Joshua Light Show and Nicholas Jaar
Warwick Arts Centre
Review by Andy Field
The Joshua Light Show has existed for exactly twice the number of years that Nicholas Jaar has been alive, and you could almost believe the symmetry of this fact to be deliberate.
In the first instance it speaks to the remarkable distance this collaboration encompasses. Resident artists for three hugely significant years at Fillmore East in New York from 1968 to 1971, Joshua Light Show are a vital fragment of an era that exists for most of the audience as little more than an idea. Even the thick curves of their company logo are enough to trigger a domino rally of associations trailing off towards Pink Floyd, the Grateful Dead and a whole anthology of romantic notions we’ve been both surviving on and trying to escape ever since.
Nicholas Jaar, meanwhile, was born after the fall of the Berlin Wall, the son of the remarkable installation artist Alfredo Jaar. His first and thus far only solo album, ‘Space is Only Noise’ appeared just two years ago to seemingly universal acclaim; a subtle, elegant arrangement of electronic noise, all clips and glitches and beats constellating themselves around fragments of voices and crisp slivers of melody. The feverish sense of expectation tangible in the crowd that comfortably fill Warwick Arts Centre’s biggest space on a sleepy Sunday night is testament to an artist who is about to become (if he is not already) quite impressively massive.
Yet from almost the moment the lights dim any span of time separating the two seems to melt away with the first gently curling tendrils of coloured light expanding across the enormous screen on which the Joshua Light Show’s effects are projected. In part this is because a lot of Jaar’s set is made up of material from his Darkside collaboration with guitarist Dave Harrington, who joins him onstage for most of the show. Both of them silhouetted against the vivid colours of the light show, Harrington’s guitar line drifts and spins over Jaar’s restless landscape of noise, sounding not unlike the woozy psychedelia with which Joshua White and his fantastical colour effects first became famously associated. It is only in the second half of the show, as the beats accelerate and the volume rises, that this dreamy contemplation gives way to a more familiarly contemporary rush of bouncing euphoria, the audience rising from their seats and spilling down towards the edge of the stage.

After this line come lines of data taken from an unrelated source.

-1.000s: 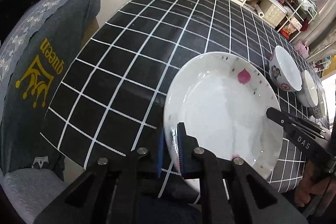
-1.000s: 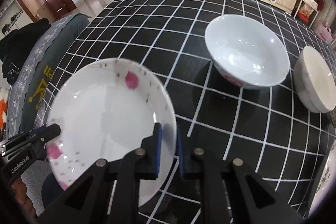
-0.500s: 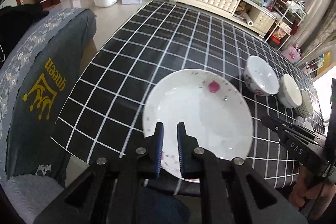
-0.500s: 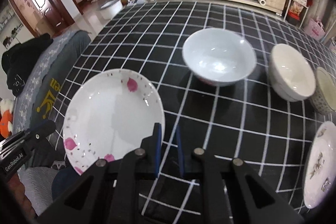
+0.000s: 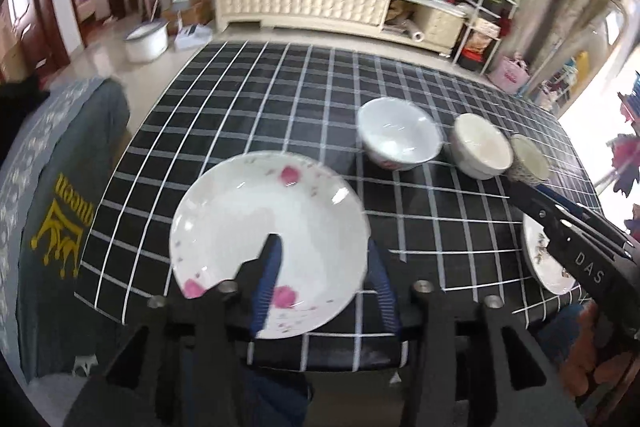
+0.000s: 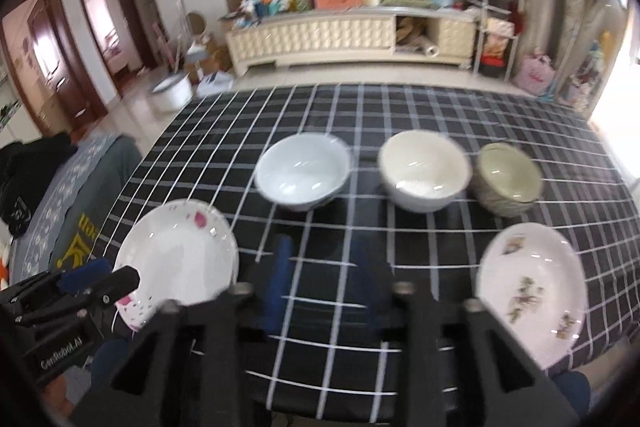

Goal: Organize plates and bowls
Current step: 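Move the left tool to the cartoon-print plate and grip its rim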

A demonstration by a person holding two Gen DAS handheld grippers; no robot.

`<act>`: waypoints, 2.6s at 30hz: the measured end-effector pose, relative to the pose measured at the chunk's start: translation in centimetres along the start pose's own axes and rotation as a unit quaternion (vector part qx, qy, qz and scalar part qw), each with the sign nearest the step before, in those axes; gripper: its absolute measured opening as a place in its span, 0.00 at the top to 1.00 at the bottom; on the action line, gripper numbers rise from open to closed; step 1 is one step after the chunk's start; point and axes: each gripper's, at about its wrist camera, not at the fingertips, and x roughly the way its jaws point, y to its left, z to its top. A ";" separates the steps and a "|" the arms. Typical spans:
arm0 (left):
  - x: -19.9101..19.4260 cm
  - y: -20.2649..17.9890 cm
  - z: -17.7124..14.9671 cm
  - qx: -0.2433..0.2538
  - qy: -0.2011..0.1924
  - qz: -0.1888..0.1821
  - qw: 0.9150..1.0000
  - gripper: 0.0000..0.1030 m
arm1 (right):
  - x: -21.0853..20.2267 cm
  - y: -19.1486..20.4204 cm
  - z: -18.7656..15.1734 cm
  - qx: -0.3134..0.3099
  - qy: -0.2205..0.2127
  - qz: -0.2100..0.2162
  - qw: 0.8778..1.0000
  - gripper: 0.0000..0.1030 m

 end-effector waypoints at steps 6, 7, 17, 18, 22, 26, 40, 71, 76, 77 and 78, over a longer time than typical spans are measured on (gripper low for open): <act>-1.5 -2.9 0.4 0.017 -0.030 -0.017 0.999 0.38 | -2.1 -2.5 -0.2 0.036 -0.014 -0.015 0.999 0.31; -1.7 -3.4 0.4 0.022 -0.034 -0.019 0.999 0.36 | -2.4 -3.0 -0.5 0.042 -0.015 -0.017 0.999 0.29; -1.2 -7.6 -0.7 0.056 -0.004 -0.034 0.998 0.30 | -4.2 -5.8 -2.2 0.055 -0.010 -0.045 0.997 0.24; -1.1 -8.0 -0.8 0.060 -0.002 -0.038 0.997 0.30 | -4.4 -6.2 -2.4 0.056 -0.011 -0.049 0.997 0.24; -0.7 -10.4 -1.1 0.081 0.002 -0.047 0.996 0.30 | -5.0 -7.9 -2.7 0.061 -0.009 -0.061 0.996 0.24; -0.1 -12.8 -1.0 0.098 0.006 -0.056 0.994 0.30 | -5.4 -10.2 -3.1 0.077 -0.004 -0.077 0.994 0.24; 5.2 -19.9 0.0 0.110 0.048 -0.082 0.989 0.30 | -3.8 -19.4 -3.8 0.140 0.028 -0.118 0.983 0.24; 18.1 -29.5 -1.9 0.155 0.164 -0.083 0.971 0.70 | 4.0 -28.4 -6.4 0.186 0.138 -0.047 0.972 0.53; 18.9 -29.1 -1.9 0.137 0.179 -0.094 0.970 0.81 | 4.2 -29.0 -6.8 0.193 0.142 -0.044 0.970 0.72; 18.9 -29.1 -1.9 0.138 0.178 -0.094 0.970 0.81 | 4.1 -29.0 -6.8 0.193 0.141 -0.043 0.970 0.73; 18.9 -29.1 -1.9 0.139 0.178 -0.093 0.970 0.81 | 4.1 -28.9 -6.8 0.191 0.142 -0.042 0.970 0.74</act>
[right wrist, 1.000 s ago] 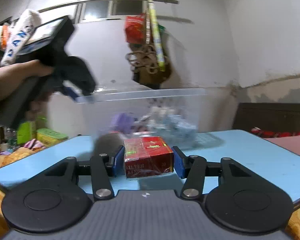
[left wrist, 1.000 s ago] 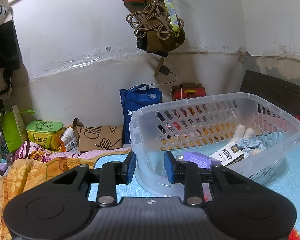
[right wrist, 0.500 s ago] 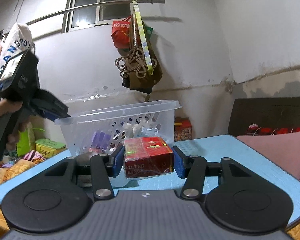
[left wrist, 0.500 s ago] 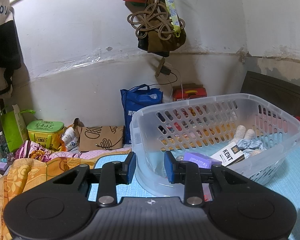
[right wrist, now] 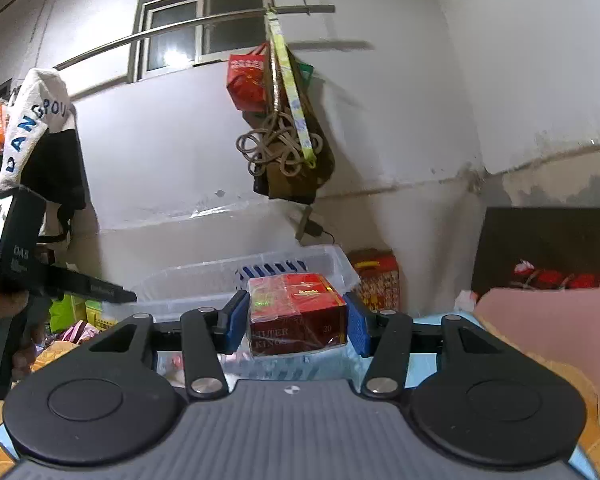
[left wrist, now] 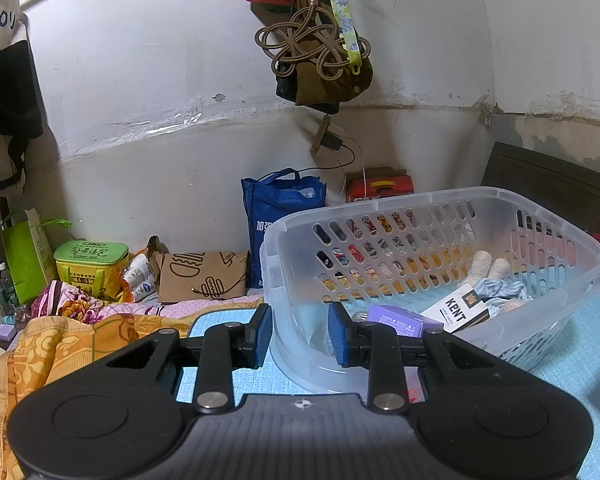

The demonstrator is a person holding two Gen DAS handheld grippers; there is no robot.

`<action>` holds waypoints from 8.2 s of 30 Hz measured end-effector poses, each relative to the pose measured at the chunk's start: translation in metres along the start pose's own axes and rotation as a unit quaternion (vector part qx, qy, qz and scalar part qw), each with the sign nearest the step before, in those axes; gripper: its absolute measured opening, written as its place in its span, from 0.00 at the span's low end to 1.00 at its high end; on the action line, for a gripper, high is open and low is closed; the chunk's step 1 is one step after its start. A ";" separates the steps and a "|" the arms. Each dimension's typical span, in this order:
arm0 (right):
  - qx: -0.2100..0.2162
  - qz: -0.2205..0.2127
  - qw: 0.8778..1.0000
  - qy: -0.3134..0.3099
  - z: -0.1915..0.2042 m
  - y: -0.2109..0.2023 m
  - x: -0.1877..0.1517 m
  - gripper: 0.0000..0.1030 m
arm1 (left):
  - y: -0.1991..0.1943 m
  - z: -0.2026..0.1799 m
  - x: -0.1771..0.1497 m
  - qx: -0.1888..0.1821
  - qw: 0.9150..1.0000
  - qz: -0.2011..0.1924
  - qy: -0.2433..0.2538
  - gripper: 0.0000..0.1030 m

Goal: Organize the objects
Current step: 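Carry the red box into the white basket and release it, then grasp the plastic-wrapped white roll with the right gripper, then carry the white roll into the white basket and release it, then grasp the grey plush toy with the right gripper, then carry the grey plush toy into the white basket and release it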

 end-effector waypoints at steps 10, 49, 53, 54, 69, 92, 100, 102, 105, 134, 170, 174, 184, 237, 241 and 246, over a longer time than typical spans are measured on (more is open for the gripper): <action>0.058 -0.003 0.998 -0.037 0.014 0.042 0.054 0.52 | 0.000 0.001 0.000 0.000 1.000 0.001 -0.001 0.34; 0.097 0.220 0.969 0.061 -0.006 0.079 -0.053 0.92 | 0.000 0.002 -0.001 -0.001 1.000 0.003 -0.002 0.34; 0.115 0.234 0.964 0.056 0.001 0.086 -0.057 0.83 | 0.000 0.002 -0.001 -0.001 1.000 0.002 -0.002 0.34; 0.118 0.234 0.963 0.057 0.004 0.087 -0.057 0.81 | 0.000 0.002 -0.001 -0.001 1.000 0.002 -0.002 0.34; 0.097 0.203 0.974 0.005 0.019 0.079 -0.060 0.47 | 0.000 0.002 0.000 -0.001 1.000 0.004 -0.003 0.34; 0.063 0.037 0.997 0.000 0.014 0.036 -0.048 0.46 | 0.001 0.000 0.001 -0.003 1.000 0.001 -0.001 0.34; 0.064 0.023 0.998 0.007 0.011 0.035 -0.047 0.46 | 0.000 -0.001 0.000 -0.002 1.000 0.000 -0.001 0.34; 0.065 0.019 0.998 0.012 0.010 0.034 -0.046 0.46 | 0.000 -0.001 0.000 -0.002 1.000 0.000 -0.003 0.34; 0.059 0.012 0.998 0.011 0.010 0.034 -0.046 0.46 | 0.000 0.000 0.000 -0.002 1.000 0.000 -0.004 0.34; 0.061 0.065 0.995 -0.041 0.005 0.118 0.059 0.46 | 0.002 0.001 0.000 -0.003 1.000 0.000 -0.005 0.34; 0.150 0.215 0.964 -0.038 0.083 0.069 -0.081 1.00 | 0.000 0.001 -0.002 -0.005 1.000 -0.003 -0.006 0.37; 0.155 0.232 0.960 -0.028 0.080 0.073 -0.082 0.82 | 0.001 0.001 -0.002 -0.004 1.000 -0.003 -0.006 0.37; 0.149 0.173 0.973 -0.045 0.083 0.065 -0.076 0.67 | 0.002 0.001 -0.001 -0.002 1.000 -0.005 -0.006 0.37; 0.113 0.077 0.990 -0.031 0.002 0.060 0.057 0.66 | 0.001 0.000 -0.002 0.003 1.000 -0.010 -0.012 0.38; 0.142 0.087 0.986 -0.015 0.006 0.089 0.057 0.66 | 0.002 0.000 -0.001 0.004 1.000 -0.011 -0.012 0.38; 0.153 0.103 0.982 -0.051 0.035 0.130 0.054 0.66 | 0.002 0.001 -0.001 0.001 1.000 -0.009 -0.013 0.37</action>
Point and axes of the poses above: each gripper's, at about its wrist camera, not at the fingertips, and y roughly the way its jaws point, z to its left, x to its top, the point moved 2 cm from there along y, roughly the way its jaws point, and after that the axes turned 4 degrees about x, right-handed, at the moved point
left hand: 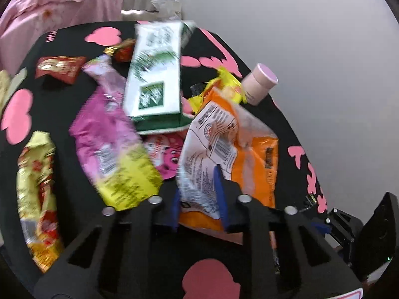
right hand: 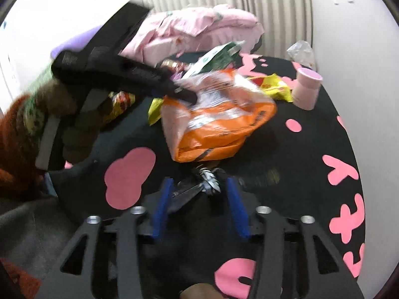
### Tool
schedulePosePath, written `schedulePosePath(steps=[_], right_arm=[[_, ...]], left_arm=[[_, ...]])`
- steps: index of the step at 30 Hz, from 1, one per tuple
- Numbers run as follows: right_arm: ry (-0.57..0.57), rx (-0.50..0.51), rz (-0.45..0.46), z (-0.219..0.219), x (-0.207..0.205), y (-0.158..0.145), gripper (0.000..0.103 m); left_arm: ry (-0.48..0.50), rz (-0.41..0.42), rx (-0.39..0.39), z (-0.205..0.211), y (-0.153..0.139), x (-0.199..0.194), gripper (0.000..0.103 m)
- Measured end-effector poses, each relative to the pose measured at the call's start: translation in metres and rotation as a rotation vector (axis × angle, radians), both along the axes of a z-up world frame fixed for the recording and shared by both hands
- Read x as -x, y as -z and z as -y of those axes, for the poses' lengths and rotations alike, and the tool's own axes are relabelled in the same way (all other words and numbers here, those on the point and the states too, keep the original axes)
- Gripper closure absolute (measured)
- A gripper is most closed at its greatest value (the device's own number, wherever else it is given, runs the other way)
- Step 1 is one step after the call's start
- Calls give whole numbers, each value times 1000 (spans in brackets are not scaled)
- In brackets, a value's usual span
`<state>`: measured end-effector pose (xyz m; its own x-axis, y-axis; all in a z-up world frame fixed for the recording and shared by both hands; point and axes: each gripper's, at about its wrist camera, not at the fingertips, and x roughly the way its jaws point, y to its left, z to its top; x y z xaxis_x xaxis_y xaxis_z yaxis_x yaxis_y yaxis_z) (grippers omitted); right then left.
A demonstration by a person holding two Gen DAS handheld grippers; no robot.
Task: Collect trash
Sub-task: 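Grasp the orange chip bag with the left tool, then carry the orange chip bag with the left tool while the right tool carries the dark wrapper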
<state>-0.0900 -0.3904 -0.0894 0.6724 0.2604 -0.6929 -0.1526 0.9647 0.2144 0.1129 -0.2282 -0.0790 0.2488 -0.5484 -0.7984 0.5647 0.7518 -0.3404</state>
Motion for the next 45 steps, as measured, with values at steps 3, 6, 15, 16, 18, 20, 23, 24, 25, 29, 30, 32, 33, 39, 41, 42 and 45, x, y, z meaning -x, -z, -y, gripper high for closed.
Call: schedulePosePath(steps=[3, 6, 15, 16, 18, 20, 23, 24, 25, 29, 30, 32, 33, 39, 41, 42, 45], right_arm=[[-5, 19, -4, 0, 1, -6, 52], [17, 47, 40, -3, 2, -16, 52], [37, 82, -34, -21, -24, 2, 52], [34, 81, -50, -21, -30, 8, 53], [32, 86, -74, -20, -38, 17, 65], [31, 71, -61, -18, -39, 17, 67], [25, 48, -37, -16, -37, 9, 73], [29, 35, -16, -14, -35, 2, 73], [30, 26, -6, -13, -34, -1, 73], [39, 16, 41, -9, -31, -19, 73], [38, 21, 52, -9, -31, -23, 73], [34, 29, 68, -10, -31, -30, 73], [30, 36, 78, -12, -32, -34, 73], [6, 63, 120, -24, -33, -50, 73], [-2, 74, 129, -28, -32, -53, 73], [-5, 85, 131, -31, -31, -54, 73], [-8, 112, 130, -36, -28, -54, 73]], left_arm=[[-54, 72, 53, -31, -27, 8, 85], [-92, 144, 68, -54, -47, 16, 85], [-163, 279, 2, -107, -61, 40, 85], [-165, 272, 1, -109, -59, 40, 85], [-178, 248, 2, -113, -50, 39, 85], [-193, 229, 9, -118, -46, 37, 85], [-201, 227, 16, -123, -44, 38, 85], [-202, 227, 19, -124, -44, 38, 85], [-200, 229, 25, -124, -45, 38, 85], [-186, 250, 41, -122, -49, 42, 85], [-182, 260, 45, -121, -52, 43, 85], [-179, 278, 53, -122, -57, 46, 85], [-181, 288, 55, -123, -60, 47, 85], [-206, 332, 57, -131, -74, 53, 86], [-208, 348, 65, -135, -79, 57, 86], [-208, 354, 68, -136, -80, 58, 86], [-174, 340, 117, -142, -77, 58, 83]])
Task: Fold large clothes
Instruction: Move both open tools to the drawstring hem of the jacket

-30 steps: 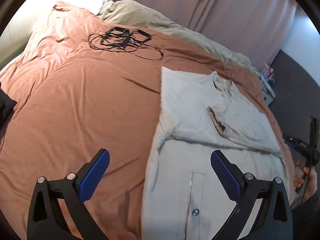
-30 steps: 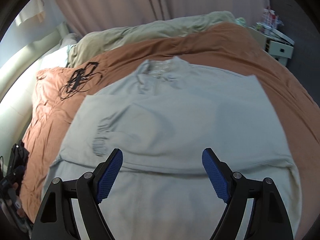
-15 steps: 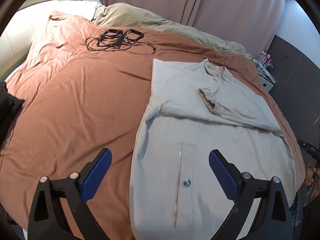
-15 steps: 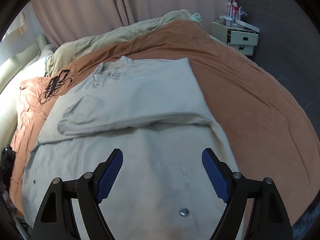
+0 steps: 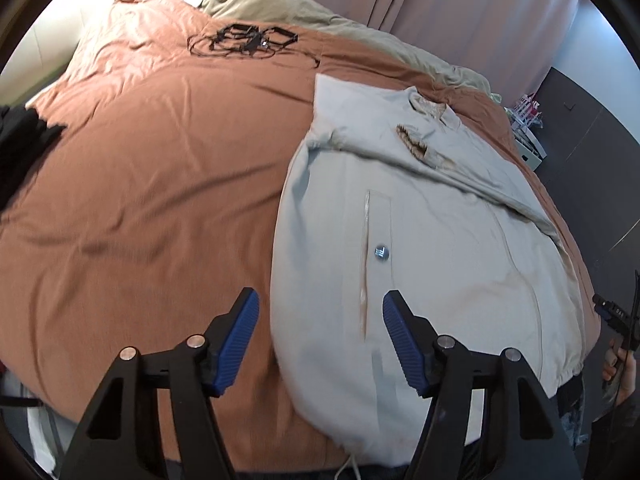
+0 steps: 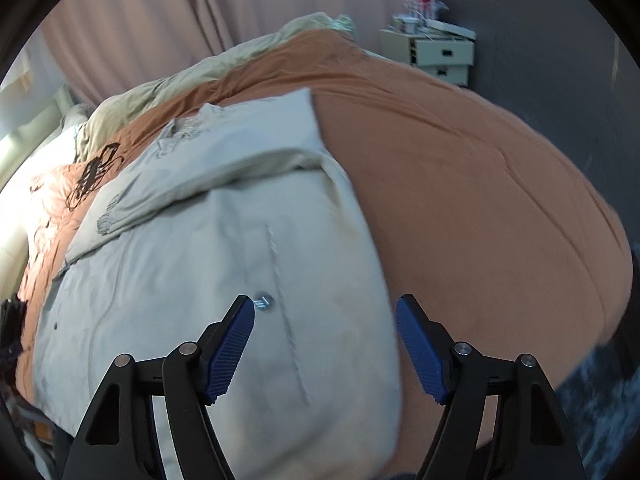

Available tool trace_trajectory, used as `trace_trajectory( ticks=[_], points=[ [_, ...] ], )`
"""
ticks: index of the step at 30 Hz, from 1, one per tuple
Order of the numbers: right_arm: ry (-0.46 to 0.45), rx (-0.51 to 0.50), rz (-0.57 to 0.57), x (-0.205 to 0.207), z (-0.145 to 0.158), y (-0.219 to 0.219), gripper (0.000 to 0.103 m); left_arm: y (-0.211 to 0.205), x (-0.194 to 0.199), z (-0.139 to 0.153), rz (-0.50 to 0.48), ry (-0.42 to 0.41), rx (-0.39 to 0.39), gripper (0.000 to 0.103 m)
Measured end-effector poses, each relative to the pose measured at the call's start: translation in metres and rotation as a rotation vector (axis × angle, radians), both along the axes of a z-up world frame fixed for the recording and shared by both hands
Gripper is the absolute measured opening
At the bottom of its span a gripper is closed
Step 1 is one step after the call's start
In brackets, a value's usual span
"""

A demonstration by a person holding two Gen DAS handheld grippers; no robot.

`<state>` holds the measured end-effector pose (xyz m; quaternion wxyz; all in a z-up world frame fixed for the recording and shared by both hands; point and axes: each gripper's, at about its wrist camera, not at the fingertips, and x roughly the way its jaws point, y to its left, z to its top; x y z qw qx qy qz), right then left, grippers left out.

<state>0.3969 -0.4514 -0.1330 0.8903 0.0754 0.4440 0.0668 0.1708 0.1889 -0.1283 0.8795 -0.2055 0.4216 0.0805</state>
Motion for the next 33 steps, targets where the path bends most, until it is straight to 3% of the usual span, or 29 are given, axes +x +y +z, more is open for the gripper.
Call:
trace_trajectory(
  ticks=[5, 7, 9, 11, 21, 29, 33],
  points=[
    [0.037, 0.049, -0.049, -0.025, -0.024, -0.023, 0.066, -0.002, -0.016, -0.017, 0.008, 0.02, -0.036, 0.039],
    [0.051, 0.087, -0.056, -0.035, -0.031, -0.03, 0.063, -0.002, -0.024, -0.02, 0.015, 0.011, -0.053, 0.039],
    [0.067, 0.148, -0.046, -0.044, -0.039, -0.034, 0.051, -0.003, -0.032, -0.024, 0.01, 0.005, -0.075, 0.039],
    [0.083, 0.204, -0.031, -0.052, -0.046, -0.035, 0.045, -0.005, -0.039, -0.026, 0.0, -0.002, -0.092, 0.039],
    [0.087, 0.378, -0.037, -0.078, -0.077, -0.045, 0.044, 0.001, -0.048, -0.044, 0.01, 0.0, -0.198, 0.039],
    [0.086, 0.581, -0.018, -0.064, -0.09, -0.05, 0.044, 0.009, -0.022, -0.061, 0.008, 0.005, -0.302, 0.039],
    [0.085, 0.601, -0.021, -0.052, -0.092, -0.046, 0.044, 0.015, -0.009, -0.064, 0.02, 0.009, -0.332, 0.039]
  ],
)
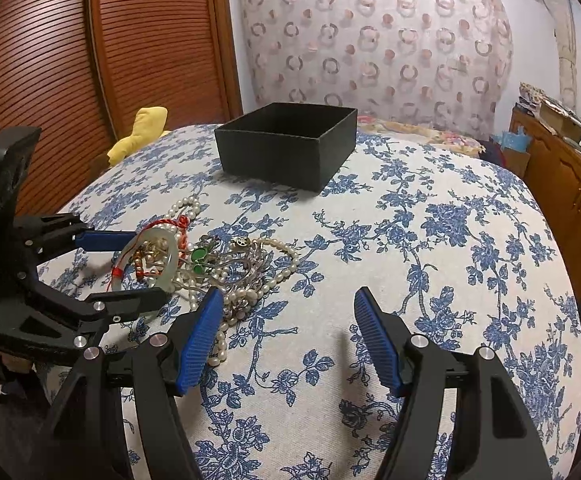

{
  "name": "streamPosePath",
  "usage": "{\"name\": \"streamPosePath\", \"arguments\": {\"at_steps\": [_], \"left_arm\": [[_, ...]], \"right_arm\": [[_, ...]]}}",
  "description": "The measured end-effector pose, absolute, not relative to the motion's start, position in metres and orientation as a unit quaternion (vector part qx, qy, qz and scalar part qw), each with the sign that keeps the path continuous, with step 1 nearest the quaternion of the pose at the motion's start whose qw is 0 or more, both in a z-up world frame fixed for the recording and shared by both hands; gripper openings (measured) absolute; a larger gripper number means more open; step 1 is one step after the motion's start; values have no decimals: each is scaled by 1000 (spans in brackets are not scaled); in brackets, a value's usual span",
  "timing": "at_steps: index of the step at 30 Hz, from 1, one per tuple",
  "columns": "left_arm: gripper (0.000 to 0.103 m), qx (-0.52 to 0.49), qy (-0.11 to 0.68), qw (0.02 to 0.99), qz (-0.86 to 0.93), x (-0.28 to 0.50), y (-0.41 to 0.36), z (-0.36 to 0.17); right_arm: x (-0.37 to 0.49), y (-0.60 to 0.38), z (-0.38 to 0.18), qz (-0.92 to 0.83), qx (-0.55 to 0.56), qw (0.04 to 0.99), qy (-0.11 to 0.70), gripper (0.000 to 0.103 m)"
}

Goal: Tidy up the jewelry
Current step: 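Return the left tool to the pile and grasp the jade bangle with red string, then grasp and lift the silver hairpins with the right tool while the left tool holds the jade bangle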

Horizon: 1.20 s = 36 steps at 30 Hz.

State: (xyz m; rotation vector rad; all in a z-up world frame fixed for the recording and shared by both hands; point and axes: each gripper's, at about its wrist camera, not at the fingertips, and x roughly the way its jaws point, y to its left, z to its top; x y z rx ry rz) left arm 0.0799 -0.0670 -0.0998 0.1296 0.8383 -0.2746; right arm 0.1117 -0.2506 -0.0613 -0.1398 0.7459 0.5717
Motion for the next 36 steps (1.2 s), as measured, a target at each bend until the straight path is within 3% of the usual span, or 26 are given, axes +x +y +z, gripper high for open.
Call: {"name": "streamPosePath", "arguments": {"at_steps": [13,20,28,32,36], "left_arm": [[69,25,364,921,-138,50,-41,-80],[69,16,361,923,-132,51,-35,-80],[69,12,360,923,-138,49,-35,-81],[69,13,359,923,-139,49,-35,-81],[69,12,357,924,-137,49,-34,-80]], "right_arm": [[112,-245,-61,275,-81,885,366,70],[119,-231,-58,304,-63,871,381,50],[144,-224,-68,301,-19,857,418,40],[148,-222,-71,306,-14,849,430,24],[149,-225,-66,307,-14,852,424,16]]}}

And even then, with Jaar accelerating and the audience giddy and breathless in their attempts to keep up, there still remains a real sense of symmetry between him and the lightshow. Both are, fundamentally, about textures and patterns; an accumulation of layers that move across and through each other in ways that are as unexpected as they are delightful. The light show breathes and pulses like interstellar coral, or a sunset with no sense of self-restraint. It wraps itself around every part of Jaar’s music, shifting and transforming as the sounds themselves shift and transform; an alchemical synaesthesia, an attempt to explain what it is everyone in this room loves about music using colours rather than words.